§ **What you should do**: Start at the line in the entries below that contains "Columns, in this", stop at the line that contains "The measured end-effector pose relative", and output exactly the lines in that span, both ends included.

___ Record extracts

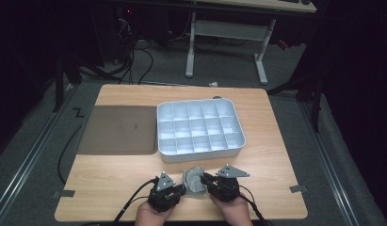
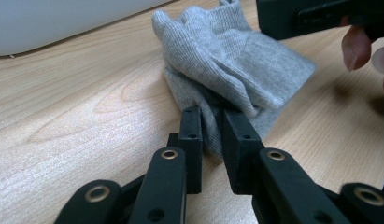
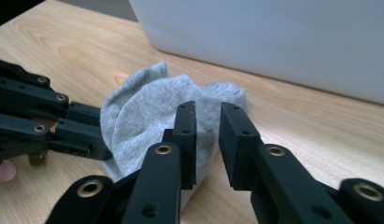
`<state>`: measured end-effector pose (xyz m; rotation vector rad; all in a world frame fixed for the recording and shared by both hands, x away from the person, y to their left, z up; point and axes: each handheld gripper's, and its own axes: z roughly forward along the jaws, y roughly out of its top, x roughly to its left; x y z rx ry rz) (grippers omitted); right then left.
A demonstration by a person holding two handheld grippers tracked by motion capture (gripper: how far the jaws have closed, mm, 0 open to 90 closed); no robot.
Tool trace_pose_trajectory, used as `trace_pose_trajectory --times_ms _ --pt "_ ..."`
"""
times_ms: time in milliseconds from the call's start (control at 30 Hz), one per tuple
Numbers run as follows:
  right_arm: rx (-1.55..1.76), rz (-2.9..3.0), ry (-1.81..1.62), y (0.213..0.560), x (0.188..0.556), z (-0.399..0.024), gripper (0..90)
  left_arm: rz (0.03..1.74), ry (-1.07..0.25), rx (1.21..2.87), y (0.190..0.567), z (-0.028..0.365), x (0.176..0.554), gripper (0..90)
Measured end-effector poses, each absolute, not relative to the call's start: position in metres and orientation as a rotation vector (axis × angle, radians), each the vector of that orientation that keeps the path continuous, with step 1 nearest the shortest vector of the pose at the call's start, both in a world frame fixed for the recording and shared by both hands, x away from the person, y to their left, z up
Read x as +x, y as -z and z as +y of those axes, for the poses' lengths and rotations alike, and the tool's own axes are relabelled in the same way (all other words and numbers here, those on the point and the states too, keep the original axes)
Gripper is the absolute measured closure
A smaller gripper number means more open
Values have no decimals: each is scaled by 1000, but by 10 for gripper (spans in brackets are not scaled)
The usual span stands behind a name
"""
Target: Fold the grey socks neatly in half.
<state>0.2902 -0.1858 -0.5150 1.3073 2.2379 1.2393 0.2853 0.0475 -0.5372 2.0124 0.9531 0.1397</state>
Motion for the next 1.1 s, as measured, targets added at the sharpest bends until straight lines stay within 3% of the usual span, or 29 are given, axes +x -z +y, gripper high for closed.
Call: trace_pose_trajectory --times_ms 233,433,533,733,1100 --pt "1268 2294 -1150 523 292 -178 791 950 -150 2005 532 53 286 715" --pt "1250 2313 -1118 528 292 -175 792 898 -283 1926 501 64 279 780" --pt "1234 2312 -1112 529 291 -174 792 828 -300 1929 485 41 282 802" --pt "1236 2313 -1110 529 291 -174 792 802 -374 2078 502 7 298 840" --pt "1226 2314 -1108 530 291 -173 792 902 -393 2087 529 40 293 899"
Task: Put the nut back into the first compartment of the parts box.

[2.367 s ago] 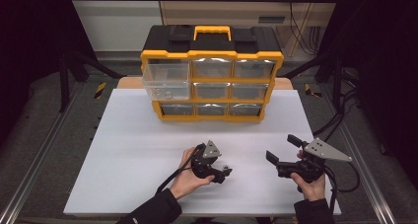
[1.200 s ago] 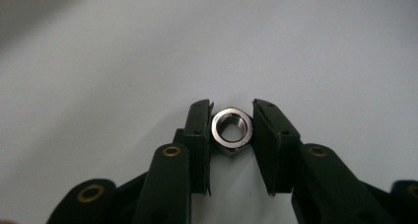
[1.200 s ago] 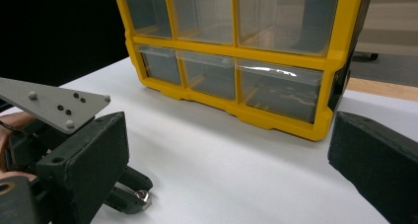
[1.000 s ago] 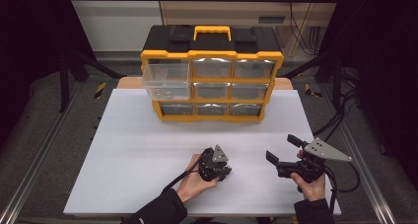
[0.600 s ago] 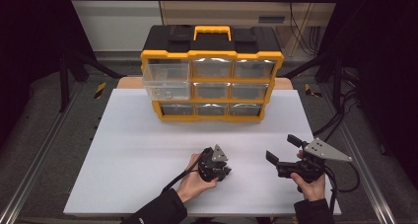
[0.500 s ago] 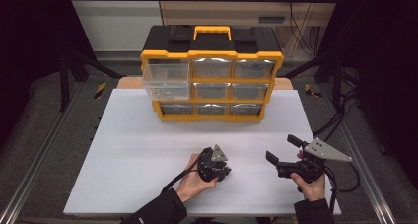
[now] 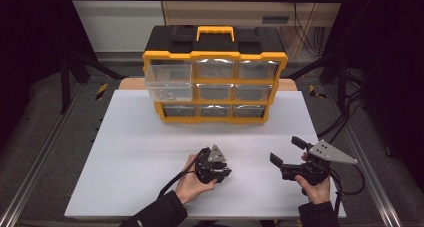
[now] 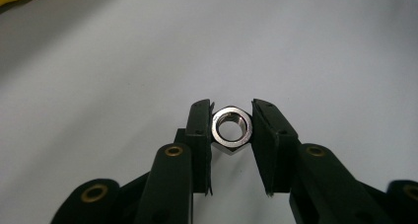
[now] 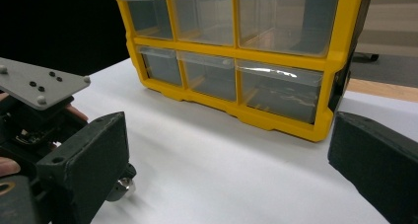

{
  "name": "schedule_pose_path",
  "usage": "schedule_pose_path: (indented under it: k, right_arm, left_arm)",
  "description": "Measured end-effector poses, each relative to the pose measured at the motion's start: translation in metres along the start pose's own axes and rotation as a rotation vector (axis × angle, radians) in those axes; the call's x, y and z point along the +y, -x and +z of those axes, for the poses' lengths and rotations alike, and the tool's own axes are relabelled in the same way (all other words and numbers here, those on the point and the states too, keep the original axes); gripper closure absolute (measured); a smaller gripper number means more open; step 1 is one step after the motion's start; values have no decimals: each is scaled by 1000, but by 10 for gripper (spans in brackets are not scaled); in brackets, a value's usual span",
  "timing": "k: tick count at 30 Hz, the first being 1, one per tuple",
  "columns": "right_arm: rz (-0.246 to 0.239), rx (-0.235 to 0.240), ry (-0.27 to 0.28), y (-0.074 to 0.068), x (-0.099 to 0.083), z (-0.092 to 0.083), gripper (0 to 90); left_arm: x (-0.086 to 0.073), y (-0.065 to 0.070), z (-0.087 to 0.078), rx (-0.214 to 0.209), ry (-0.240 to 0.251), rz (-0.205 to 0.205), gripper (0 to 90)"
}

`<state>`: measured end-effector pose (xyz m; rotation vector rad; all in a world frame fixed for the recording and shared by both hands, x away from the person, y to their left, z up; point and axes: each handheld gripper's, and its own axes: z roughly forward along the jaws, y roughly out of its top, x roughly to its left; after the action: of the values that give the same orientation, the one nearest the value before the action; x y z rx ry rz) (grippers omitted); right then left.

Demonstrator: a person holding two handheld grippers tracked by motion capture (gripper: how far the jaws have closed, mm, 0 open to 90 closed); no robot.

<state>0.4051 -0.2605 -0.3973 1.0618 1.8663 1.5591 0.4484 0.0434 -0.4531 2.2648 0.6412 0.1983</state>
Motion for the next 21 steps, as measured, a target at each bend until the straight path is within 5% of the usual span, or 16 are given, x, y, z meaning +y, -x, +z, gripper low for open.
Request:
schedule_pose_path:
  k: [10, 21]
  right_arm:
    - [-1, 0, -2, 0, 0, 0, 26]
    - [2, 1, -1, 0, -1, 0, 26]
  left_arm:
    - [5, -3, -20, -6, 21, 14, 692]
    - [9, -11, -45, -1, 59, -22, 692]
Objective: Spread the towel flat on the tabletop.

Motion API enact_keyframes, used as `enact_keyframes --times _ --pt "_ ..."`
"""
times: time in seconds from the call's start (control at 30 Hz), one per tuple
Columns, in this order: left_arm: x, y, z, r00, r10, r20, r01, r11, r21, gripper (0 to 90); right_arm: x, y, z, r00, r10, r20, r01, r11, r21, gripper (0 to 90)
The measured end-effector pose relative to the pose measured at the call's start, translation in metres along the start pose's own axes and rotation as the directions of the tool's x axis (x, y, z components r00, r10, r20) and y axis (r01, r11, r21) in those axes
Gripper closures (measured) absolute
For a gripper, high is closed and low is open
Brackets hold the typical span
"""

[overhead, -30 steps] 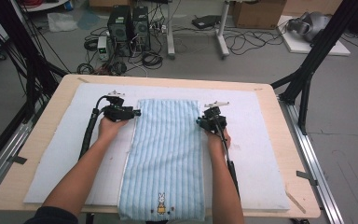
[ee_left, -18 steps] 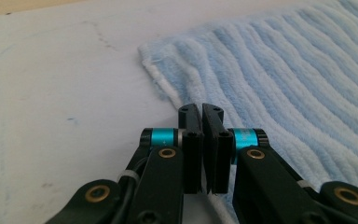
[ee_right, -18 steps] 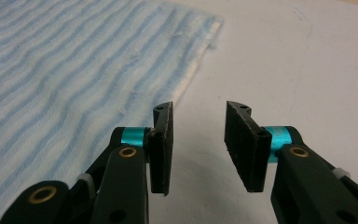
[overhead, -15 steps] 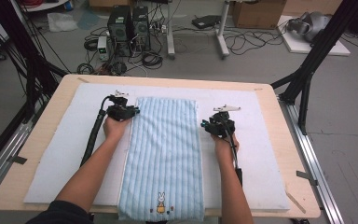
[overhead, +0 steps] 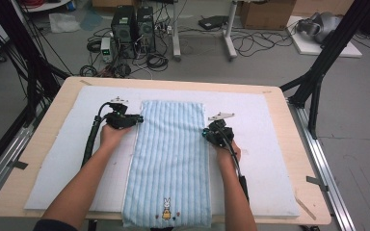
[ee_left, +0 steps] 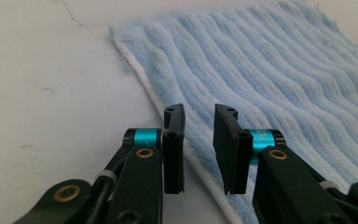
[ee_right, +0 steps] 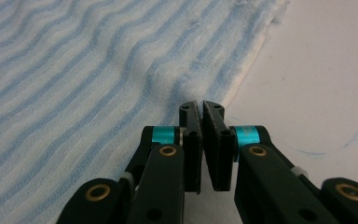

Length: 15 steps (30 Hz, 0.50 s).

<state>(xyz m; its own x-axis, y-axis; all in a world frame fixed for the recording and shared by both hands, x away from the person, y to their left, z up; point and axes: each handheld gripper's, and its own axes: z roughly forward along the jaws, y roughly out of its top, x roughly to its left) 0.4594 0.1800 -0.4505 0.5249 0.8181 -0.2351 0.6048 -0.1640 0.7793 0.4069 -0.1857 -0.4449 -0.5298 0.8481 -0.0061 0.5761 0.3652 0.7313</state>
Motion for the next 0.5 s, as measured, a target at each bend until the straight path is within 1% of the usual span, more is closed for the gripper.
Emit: enact_keyframes --times 0.03,0.07,0.1,0.13,0.17,0.2,0.23,0.27,0.3,0.33,0.37,0.4,0.43,0.47,0.5 --pt "-0.003 -0.001 0.003 0.9999 -0.003 -0.012 0.003 1.0000 -0.008 65.2 0.000 0.000 0.000 0.9999 0.012 -0.002 -0.012 1.000 -0.003 85.9" --pt "-0.006 0.000 0.004 0.9994 0.010 -0.032 -0.010 0.9999 -0.011 64.3 0.000 0.000 0.000 0.9998 0.022 -0.002 -0.022 1.000 -0.005 84.3" --pt "-0.012 0.001 0.007 0.9948 0.055 -0.086 -0.055 0.9984 -0.006 65.5 -0.001 0.000 0.000 0.9998 0.021 -0.001 -0.021 1.000 -0.009 79.5" --pt "-0.014 0.001 0.008 0.9902 0.079 -0.115 -0.080 0.9968 0.000 76.0 -0.002 -0.001 -0.001 0.9993 0.036 -0.013 -0.036 0.999 -0.007 71.2" --pt "-0.016 0.001 0.008 0.9796 0.126 -0.156 -0.127 0.9919 0.008 84.2 -0.003 -0.001 -0.001 0.9992 0.038 -0.009 -0.038 0.999 -0.006 68.4" --pt "-0.014 0.002 0.009 0.9815 0.101 -0.163 -0.102 0.9948 0.001 87.3 -0.004 -0.001 -0.003 0.9987 0.050 -0.006 -0.050 0.999 -0.012 66.3" --pt "-0.013 0.002 0.010 0.9818 0.076 -0.174 -0.078 0.9969 -0.007 87.8 -0.007 -0.001 -0.005 0.9977 0.067 -0.004 -0.067 0.997 -0.023 62.4" --pt "-0.012 0.003 0.010 0.9811 0.055 -0.186 -0.059 0.9981 -0.016 87.9 -0.008 -0.001 -0.007 0.9968 0.080 0.002 -0.080 0.996 -0.032 61.0" --pt "-0.010 0.003 0.009 0.9809 0.046 -0.189 -0.050 0.9986 -0.017 87.8 -0.010 -0.001 -0.010 0.9967 0.081 0.005 -0.081 0.996 -0.037 60.9" --pt "-0.008 0.003 0.009 0.9810 0.025 -0.193 -0.030 0.9992 -0.025 87.8 -0.011 -0.001 -0.011 0.9972 0.074 0.006 -0.074 0.996 -0.043 60.2" --pt "-0.007 0.003 0.009 0.9825 0.018 -0.186 -0.023 0.9994 -0.026 87.4 -0.011 -0.001 -0.014 0.9971 0.075 0.015 -0.074 0.996 -0.045 59.2" --pt "-0.006 0.003 0.008 0.9844 0.011 -0.176 -0.017 0.9994 -0.031 85.4 -0.011 -0.001 -0.015 0.9973 0.070 0.020 -0.069 0.997 -0.044 58.1" --pt "-0.004 0.003 0.007 0.9860 -0.009 -0.167 0.002 0.9991 -0.041 75.5 -0.012 -0.001 -0.017 0.9973 0.069 0.023 -0.068 0.996 -0.051 56.7" --pt "-0.002 0.003 0.006 0.9897 -0.024 -0.141 0.017 0.9985 -0.052 57.7 -0.013 -0.001 -0.019 0.9971 0.072 0.027 -0.070 0.996 -0.056 54.1" --pt "0.000 0.002 0.003 0.9938 -0.022 -0.109 0.016 0.9983 -0.056 52.2 -0.014 -0.001 -0.021 0.9969 0.070 0.036 -0.068 0.996 -0.061 51.6"
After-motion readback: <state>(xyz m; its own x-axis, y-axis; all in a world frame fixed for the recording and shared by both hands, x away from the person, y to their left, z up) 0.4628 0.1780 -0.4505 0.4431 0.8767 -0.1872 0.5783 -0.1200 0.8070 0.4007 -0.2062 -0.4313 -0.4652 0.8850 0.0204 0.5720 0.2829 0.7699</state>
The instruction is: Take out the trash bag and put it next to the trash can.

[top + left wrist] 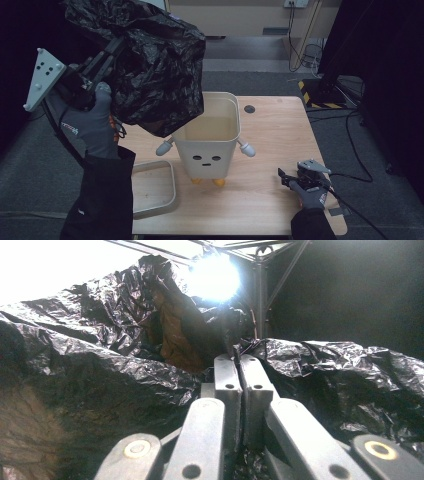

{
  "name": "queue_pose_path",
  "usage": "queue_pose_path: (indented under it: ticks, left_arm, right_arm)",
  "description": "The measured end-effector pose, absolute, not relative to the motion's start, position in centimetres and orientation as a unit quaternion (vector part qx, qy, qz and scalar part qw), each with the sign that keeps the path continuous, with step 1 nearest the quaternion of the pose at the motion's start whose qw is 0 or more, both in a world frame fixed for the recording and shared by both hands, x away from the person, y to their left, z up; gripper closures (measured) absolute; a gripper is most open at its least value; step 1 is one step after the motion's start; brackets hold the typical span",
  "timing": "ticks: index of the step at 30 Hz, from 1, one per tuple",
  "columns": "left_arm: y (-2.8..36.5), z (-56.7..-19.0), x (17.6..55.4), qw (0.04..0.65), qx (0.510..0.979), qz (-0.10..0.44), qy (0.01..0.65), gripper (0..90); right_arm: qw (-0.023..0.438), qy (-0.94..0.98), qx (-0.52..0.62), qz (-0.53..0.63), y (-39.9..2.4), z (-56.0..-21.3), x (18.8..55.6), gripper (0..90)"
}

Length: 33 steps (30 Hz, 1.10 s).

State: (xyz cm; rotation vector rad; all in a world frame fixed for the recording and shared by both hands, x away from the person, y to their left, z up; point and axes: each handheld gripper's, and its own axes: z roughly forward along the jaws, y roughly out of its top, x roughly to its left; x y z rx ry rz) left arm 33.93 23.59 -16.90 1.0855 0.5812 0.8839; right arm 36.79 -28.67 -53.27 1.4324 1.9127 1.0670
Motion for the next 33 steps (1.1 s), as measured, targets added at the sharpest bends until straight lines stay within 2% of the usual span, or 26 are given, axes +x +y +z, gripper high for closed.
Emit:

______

§ **Solution**:
Columns, in this order: left_arm: x, y, z, r00, r10, r20, r01, r11, r21, gripper (0 to 90); right_arm: x, y, z, r00, r10, r20, r01, r11, r21, gripper (0 to 90)
The measured end-effector pose relative to the pose measured at the call's start, translation in metres along the start pose's own axes and rotation as the directions of the tool's x axis (x, y, z components r00, r10, r20) and y axis (r01, r11, r21) in those axes

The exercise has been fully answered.